If wearing a mouthguard begins to cause severe pain, you need to remove it and consult a specialist.
Symptoms
The symptomatic picture of TMJ dysfunction is often quite pronounced, but most often it is quite difficult to accurately determine the presence of a problem in the joint, since some clinical manifestations are similar to other pathologies. For example, this disorder is often confused with subluxations of the TMJ, the symptoms of which are very similar, but treatment regimens differ radically.

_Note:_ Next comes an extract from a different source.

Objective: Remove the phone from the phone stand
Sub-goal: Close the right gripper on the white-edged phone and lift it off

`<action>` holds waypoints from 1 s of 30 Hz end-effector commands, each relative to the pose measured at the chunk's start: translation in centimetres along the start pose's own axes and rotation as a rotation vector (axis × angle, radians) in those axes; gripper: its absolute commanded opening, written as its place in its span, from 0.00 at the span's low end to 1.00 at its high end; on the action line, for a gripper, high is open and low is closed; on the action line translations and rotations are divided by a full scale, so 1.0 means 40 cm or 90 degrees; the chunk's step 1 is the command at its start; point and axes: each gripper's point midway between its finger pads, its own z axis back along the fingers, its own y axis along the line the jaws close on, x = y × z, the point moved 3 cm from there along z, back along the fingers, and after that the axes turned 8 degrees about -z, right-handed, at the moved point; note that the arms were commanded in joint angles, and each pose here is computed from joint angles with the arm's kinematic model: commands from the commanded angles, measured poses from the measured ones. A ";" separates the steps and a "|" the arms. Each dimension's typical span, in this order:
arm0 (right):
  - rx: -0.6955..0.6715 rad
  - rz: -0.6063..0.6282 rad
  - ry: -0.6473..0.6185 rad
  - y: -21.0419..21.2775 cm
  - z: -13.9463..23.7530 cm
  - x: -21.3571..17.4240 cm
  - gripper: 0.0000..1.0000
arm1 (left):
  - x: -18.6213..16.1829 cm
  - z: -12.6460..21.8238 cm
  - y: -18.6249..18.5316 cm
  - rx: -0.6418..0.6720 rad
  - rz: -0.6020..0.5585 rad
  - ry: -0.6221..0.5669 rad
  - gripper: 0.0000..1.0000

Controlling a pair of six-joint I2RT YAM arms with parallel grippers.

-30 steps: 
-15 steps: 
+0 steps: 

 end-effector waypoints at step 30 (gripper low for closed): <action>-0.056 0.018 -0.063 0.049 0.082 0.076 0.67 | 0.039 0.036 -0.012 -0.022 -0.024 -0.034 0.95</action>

Among the key manifestations of temporomandibular joint disorders are: • Clicking and various unpleasant sounds in the joint. The most common sign of damage to the temporomandibular joint is clicking in the lower jaw. They can be very loud, so much so that even those around them can hear them (for example, while chewing, yawning, or simply opening the mouth). The sounds can either be accompanied by pain or be completely painless, but in any case they indicate reposition of the articular disc. This misalignment causes excessive contraction of the muscles that are responsible for moving the jaws. This tension in the joint leads to pain in the cervical spine and pain in the facial muscles. • Headache. As a rule, in case of disorders, the localization of cephalgia most often occurs in the temples, occipital region, or even the shoulder-scapular girdle. Pain caused by slipped discs can radiate to the temples, forehead or cervical region. Headaches can be so severe and intense that they are mistaken for migraine manifestations or dangerous brain lesions, and an incorrect treatment strategy is prescribed. • Changes in bite. TMJ problems often manifest as dental malocclusion. • Ear symptoms. The close location to the shells of the ears leads to the fact that if the joint is affected, ear pain, ear congestion or muffled sounds (up to partial deafness) are possible. • Increased sensitivity of teeth. When the TMJ disc slips, the teeth become hypersensitive. This occurs due to jaw clenching and teeth grinding. Patients often turn to a dentist with this problem, who is not always able to detect the cause - the pathology of the temporomandibular joint. • Inflammatory processes. Symptoms are pain in the joint, swelling of the surrounding tissues and increased body temperature, combined with a general loss of strength and malaise. In addition, frequent manifestations of dysfunction of the temporomandibular joint include: • excessive tone of the muscles responsible for the movement of the lower jaw; • pain localized in the joint or chewing muscles; • slight swelling of the face and neck; • uneven movement of the joint when opening or closing the jaws; • problems with the cervical spine.
In this case, all of the listed manifestations, or only individual symptoms, can be observed. A significant part of the symptoms are similar to a dislocation, although the treatment is radically different. For this reason, it is extremely important to undergo a thorough diagnostic examination to make an accurate diagnosis and develop the correct treatment strategy.